Castle Horneck is a Grade II* listed building, and refurbished Georgian mansion to the west of the Cornish town of Penzance. It is currently owned by the Youth Hostels Association (YHA) and has been used as a youth hostel since 1950.

==Toponymy==
Castle Horneck derives from Castelhornek in a 1335 manuscript and Kestel Hornek from a 1395 manuscript.

==History==
Also referred to as Castle Hornocke (Early Modern English) and Iron Castle; it may be the site of a castle, which may have existed, near Penzance. Castle Horneck is said to have been built by the Tyes family in the 12th century, and in the 13th and 14th centuries the Tyes were the Lords of the Manor of Alverton. The first mention of Penzance is in 1284 and the Manor of Alverton was influential in the history and development of the town. In the early 16th-century Thomas Lavelis of Castle Horneck, inherited Trewoofe (near Lamorna) when he married Joanna, the youngest daughter of John de Trewoofe.

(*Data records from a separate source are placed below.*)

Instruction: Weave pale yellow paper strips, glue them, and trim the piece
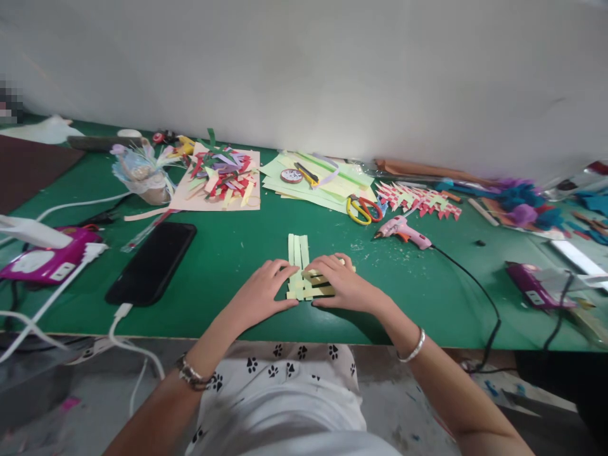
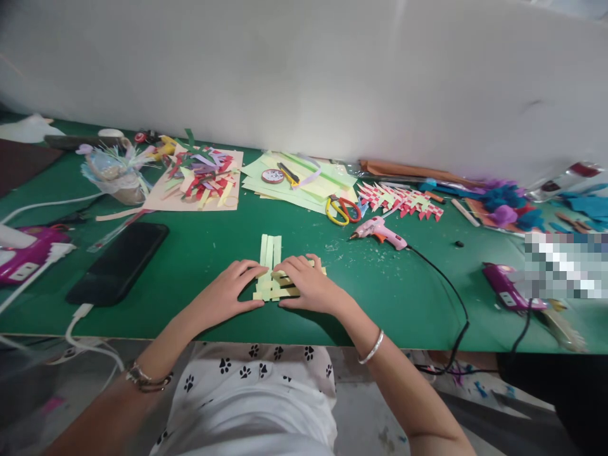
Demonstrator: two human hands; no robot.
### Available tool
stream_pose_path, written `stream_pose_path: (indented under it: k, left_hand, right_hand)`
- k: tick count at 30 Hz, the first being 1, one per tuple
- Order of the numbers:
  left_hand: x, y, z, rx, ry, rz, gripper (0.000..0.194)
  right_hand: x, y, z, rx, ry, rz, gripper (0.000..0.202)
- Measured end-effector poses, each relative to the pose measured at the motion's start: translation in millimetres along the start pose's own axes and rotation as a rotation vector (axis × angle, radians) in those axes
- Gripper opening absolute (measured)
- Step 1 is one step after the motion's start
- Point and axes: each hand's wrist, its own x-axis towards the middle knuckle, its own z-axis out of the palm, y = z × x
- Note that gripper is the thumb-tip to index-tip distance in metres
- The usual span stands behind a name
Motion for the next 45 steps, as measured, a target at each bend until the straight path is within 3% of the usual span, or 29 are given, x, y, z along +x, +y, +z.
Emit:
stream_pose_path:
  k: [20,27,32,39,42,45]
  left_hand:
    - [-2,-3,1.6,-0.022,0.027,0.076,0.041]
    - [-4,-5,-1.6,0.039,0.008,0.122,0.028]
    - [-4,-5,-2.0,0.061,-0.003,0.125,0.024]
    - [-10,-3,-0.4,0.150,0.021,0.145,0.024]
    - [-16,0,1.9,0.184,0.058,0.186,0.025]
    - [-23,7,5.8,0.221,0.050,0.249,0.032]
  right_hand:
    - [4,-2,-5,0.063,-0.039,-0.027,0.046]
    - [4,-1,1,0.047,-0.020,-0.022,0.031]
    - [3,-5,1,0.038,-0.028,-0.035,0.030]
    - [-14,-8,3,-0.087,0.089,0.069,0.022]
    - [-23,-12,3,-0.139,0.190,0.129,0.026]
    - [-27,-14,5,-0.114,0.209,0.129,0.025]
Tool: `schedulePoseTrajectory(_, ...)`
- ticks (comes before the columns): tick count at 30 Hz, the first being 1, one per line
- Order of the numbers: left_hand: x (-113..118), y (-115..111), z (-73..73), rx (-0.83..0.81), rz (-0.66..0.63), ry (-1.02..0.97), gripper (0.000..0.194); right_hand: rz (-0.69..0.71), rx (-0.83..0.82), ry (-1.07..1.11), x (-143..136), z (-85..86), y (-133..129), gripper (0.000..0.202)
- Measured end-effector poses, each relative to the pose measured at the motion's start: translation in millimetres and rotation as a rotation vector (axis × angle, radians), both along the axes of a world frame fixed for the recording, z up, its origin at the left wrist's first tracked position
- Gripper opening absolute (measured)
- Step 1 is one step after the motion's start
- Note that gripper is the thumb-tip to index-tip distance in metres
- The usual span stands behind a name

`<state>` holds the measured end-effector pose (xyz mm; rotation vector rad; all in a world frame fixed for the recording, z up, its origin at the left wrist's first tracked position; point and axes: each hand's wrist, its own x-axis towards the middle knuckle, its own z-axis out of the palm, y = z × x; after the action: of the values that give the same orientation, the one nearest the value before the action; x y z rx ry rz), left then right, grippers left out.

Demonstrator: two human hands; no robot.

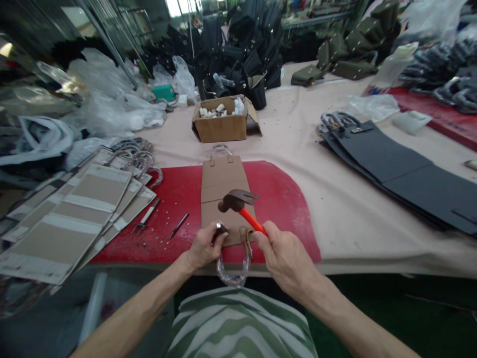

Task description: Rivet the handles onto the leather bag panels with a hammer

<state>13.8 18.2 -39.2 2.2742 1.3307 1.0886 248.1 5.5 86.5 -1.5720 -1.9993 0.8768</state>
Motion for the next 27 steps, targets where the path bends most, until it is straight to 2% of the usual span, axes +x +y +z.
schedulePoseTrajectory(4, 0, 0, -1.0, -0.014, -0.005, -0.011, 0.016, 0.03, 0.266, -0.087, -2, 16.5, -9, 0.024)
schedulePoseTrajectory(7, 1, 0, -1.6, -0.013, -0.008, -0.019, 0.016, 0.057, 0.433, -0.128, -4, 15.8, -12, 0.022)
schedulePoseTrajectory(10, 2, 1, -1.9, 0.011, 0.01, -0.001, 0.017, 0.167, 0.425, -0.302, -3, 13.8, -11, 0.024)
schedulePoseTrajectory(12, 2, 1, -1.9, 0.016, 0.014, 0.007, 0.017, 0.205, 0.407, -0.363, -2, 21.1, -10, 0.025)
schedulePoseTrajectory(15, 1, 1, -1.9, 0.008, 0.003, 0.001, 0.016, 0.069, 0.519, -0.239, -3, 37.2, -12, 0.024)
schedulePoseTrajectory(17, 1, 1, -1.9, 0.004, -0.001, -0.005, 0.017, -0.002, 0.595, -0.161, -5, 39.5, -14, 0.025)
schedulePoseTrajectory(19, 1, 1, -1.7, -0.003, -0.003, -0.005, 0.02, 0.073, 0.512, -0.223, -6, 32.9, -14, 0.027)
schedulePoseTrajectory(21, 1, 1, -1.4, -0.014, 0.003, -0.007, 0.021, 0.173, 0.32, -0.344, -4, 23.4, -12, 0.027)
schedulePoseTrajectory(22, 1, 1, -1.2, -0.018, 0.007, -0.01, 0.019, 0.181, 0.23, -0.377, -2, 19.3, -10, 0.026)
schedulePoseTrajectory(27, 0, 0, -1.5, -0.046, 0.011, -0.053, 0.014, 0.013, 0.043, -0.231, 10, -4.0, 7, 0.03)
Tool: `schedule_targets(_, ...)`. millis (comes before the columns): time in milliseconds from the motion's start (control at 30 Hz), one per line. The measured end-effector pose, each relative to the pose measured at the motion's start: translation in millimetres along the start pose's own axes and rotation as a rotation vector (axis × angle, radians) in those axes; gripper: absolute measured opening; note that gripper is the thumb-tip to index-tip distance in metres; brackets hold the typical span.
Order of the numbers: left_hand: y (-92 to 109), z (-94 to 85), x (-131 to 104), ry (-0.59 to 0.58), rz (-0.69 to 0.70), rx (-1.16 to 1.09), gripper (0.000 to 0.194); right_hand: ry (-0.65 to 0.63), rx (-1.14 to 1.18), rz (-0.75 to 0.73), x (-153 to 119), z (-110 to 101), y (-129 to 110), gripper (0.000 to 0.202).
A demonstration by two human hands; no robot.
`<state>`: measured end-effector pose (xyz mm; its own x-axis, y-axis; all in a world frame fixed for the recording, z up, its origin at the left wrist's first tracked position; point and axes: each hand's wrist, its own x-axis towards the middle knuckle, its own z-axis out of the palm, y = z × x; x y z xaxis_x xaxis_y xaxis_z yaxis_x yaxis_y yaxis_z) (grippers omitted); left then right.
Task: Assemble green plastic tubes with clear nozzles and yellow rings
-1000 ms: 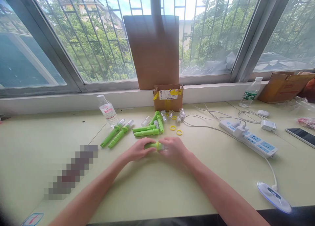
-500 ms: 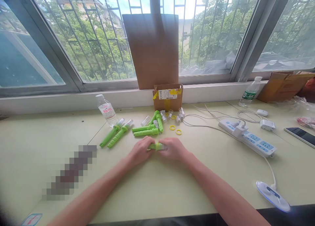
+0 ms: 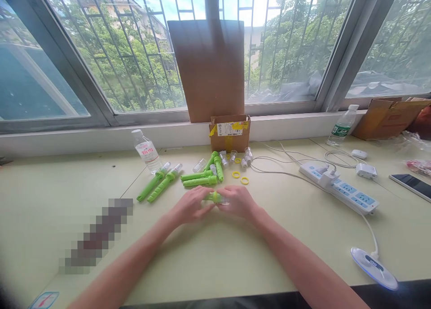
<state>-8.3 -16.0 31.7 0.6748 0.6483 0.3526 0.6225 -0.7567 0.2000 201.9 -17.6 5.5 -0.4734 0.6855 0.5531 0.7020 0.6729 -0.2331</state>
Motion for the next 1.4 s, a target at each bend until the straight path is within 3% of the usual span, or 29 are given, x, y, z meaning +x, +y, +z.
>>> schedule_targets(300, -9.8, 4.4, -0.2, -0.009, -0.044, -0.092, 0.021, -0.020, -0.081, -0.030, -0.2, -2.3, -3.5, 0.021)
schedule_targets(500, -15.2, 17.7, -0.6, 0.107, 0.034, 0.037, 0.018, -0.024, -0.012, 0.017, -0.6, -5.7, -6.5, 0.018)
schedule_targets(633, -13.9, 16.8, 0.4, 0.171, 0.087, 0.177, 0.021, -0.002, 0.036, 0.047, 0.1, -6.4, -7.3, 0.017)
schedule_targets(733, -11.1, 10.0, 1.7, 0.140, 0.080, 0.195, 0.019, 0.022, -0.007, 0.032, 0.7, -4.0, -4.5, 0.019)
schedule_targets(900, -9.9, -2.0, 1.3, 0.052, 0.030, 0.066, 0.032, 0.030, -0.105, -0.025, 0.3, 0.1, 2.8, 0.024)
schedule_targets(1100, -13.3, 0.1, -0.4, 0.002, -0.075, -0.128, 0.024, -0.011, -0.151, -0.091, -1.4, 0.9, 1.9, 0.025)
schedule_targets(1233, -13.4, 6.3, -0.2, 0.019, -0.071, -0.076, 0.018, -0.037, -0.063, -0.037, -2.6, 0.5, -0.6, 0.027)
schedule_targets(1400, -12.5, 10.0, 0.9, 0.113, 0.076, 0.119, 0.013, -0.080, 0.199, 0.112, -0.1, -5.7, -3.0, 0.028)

Castle Horneck was the ancient home of the Borlase family, and in circa 1720 the front of the house was rebuilt by Dr Walter Borlase. Dr Borlase was vicar of Madron for 55 years and vice-warden of the Stannaries. In the 1860s the Borlase family were listed as one of two major landholders in the parish of Morvah and by 1893 the Misses Borlase were the ladies of the manor at Morvah. The house was modernised in 1879 with larger windows on the front of the house and annexes built on the east and north. At that time there was extensive grounds with good specimens of giant redwood (Sequoiadendron giganteum) and the largest hollies (Ilex aquifolium) in the neighbourhood. In April 1880 the house was leased to the Reverend Franklyn Tonkin, the vicar of Madron. When the house was leased in 1880, William Copeland Borlase who was born at Castle Horneck in 1848 was living at nearby Laregan House.